Directions for this task ▸ The word "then" may appear in some lines of the data; copy every such line.
<<<<
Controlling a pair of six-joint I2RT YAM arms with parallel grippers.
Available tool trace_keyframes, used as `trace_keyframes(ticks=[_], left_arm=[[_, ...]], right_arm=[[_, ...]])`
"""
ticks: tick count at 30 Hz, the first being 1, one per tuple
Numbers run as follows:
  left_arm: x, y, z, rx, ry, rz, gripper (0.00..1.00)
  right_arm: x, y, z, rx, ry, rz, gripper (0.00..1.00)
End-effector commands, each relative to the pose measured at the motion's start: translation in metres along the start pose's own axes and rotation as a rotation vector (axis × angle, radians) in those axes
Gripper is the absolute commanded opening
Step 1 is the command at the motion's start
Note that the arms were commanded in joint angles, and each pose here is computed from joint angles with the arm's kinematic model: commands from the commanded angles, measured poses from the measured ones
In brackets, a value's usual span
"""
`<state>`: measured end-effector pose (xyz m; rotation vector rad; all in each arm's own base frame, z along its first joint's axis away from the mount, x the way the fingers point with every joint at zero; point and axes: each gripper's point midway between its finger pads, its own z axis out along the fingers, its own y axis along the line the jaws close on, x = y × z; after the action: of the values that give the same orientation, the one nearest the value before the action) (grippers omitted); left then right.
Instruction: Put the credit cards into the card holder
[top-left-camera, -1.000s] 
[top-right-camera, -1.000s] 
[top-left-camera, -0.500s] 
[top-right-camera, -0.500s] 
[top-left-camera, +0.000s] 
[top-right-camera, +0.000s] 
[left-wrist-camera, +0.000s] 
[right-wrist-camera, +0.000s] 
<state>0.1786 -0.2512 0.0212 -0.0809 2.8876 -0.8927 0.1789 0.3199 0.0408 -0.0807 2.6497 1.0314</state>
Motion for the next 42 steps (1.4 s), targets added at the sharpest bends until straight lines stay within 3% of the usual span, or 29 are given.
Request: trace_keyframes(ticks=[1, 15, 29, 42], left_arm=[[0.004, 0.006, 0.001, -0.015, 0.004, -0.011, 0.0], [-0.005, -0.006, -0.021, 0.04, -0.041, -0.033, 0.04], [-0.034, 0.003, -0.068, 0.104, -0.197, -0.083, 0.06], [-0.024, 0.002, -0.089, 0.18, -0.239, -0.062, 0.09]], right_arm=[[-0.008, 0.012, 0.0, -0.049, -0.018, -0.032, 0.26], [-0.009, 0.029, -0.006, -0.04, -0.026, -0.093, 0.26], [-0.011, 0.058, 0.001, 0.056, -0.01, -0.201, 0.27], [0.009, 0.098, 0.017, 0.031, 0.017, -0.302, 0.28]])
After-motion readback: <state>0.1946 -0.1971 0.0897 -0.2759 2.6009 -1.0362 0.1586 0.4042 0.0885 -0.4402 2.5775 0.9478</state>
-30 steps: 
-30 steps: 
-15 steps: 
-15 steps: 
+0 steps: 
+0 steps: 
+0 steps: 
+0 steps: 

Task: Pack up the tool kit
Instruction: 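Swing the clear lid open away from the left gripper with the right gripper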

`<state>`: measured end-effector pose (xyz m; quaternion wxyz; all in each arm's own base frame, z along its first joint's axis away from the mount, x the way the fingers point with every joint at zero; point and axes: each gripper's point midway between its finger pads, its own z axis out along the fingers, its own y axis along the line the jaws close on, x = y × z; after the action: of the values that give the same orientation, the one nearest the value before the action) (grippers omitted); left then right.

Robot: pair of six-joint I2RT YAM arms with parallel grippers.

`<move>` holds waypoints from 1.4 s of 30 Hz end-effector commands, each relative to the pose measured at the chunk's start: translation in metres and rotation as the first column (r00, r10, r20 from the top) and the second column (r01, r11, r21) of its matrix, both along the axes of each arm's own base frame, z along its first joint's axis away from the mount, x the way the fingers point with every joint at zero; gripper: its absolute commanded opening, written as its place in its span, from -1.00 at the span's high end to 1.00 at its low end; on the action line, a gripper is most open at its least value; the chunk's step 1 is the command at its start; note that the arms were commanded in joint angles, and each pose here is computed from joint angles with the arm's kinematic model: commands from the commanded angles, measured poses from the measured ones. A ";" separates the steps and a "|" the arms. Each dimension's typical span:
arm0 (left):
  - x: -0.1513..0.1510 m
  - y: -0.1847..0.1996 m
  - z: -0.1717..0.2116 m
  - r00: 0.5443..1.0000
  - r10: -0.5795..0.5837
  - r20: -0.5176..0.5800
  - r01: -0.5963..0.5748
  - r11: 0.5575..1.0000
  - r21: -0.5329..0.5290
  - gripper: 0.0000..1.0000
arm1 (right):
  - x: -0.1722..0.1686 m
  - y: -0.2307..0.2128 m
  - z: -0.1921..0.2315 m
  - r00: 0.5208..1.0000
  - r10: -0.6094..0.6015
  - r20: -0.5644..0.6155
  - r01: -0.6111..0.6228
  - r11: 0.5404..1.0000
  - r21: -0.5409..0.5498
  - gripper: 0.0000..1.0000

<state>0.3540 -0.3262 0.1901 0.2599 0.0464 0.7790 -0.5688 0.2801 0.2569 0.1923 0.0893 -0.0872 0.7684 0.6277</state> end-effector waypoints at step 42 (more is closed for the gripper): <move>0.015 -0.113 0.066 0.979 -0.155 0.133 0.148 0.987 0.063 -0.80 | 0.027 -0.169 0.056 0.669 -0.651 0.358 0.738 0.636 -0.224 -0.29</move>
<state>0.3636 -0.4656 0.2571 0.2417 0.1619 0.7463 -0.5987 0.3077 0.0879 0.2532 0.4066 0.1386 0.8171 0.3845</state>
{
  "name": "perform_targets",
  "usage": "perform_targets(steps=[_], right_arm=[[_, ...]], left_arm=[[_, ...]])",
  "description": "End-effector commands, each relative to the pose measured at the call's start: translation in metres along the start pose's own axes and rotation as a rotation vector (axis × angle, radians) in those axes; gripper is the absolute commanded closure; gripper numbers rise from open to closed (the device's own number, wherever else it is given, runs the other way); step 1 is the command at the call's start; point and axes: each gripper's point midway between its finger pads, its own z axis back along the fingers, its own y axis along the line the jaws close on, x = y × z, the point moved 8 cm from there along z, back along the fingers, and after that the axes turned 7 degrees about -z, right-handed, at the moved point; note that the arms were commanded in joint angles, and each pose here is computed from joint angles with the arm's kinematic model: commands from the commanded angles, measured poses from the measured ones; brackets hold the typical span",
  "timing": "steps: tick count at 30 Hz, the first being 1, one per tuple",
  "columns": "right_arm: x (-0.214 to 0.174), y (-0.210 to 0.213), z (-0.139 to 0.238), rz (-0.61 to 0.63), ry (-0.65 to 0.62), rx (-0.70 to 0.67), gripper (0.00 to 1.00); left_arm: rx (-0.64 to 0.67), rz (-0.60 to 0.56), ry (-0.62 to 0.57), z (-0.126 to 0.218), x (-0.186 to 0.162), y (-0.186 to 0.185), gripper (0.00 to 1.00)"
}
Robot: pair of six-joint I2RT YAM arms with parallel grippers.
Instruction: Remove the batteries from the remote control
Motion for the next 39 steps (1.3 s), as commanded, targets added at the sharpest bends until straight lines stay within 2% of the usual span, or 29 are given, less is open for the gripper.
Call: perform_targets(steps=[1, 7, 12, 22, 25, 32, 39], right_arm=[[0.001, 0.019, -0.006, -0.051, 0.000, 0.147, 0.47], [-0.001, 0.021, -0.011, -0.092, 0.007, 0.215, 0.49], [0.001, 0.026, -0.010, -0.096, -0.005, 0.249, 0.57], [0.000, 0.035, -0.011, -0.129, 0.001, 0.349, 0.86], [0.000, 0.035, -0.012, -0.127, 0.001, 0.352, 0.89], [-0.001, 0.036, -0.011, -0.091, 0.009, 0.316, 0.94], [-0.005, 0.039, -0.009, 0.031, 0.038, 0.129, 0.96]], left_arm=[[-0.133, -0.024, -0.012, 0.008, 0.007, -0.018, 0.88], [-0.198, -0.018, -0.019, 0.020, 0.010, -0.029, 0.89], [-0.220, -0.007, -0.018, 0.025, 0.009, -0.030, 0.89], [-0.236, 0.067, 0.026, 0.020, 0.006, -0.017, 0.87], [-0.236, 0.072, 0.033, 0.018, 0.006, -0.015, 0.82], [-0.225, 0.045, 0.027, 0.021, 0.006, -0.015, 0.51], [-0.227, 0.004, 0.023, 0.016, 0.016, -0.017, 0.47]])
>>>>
Solution to this exercise ▸
`<state>`: measured end-effector pose (xyz m; rotation vector rad; all in each arm's own base frame, z along its first joint's axis away from the mount, x the way the fingers point with every joint at zero; point and axes: each gripper's point midway between its finger pads, its own z axis out along the fingers, its own y axis along the line the jaws close on, x = y × z; after the action: of the values that give the same orientation, the one nearest the value before the action) (grippers omitted); left then right.
`<state>`: measured end-effector pose (xyz m; quaternion wxyz; all in each arm's own base frame, z along its first joint's axis away from the mount, x the way the fingers point with every joint at zero; point and axes: each gripper's point midway between its finger pads, its own z axis out along the fingers, its own y axis along the line the jaws close on, x = y × z; after the action: of the values that give the same orientation, the one nearest the value before the action) (grippers omitted); left then right.

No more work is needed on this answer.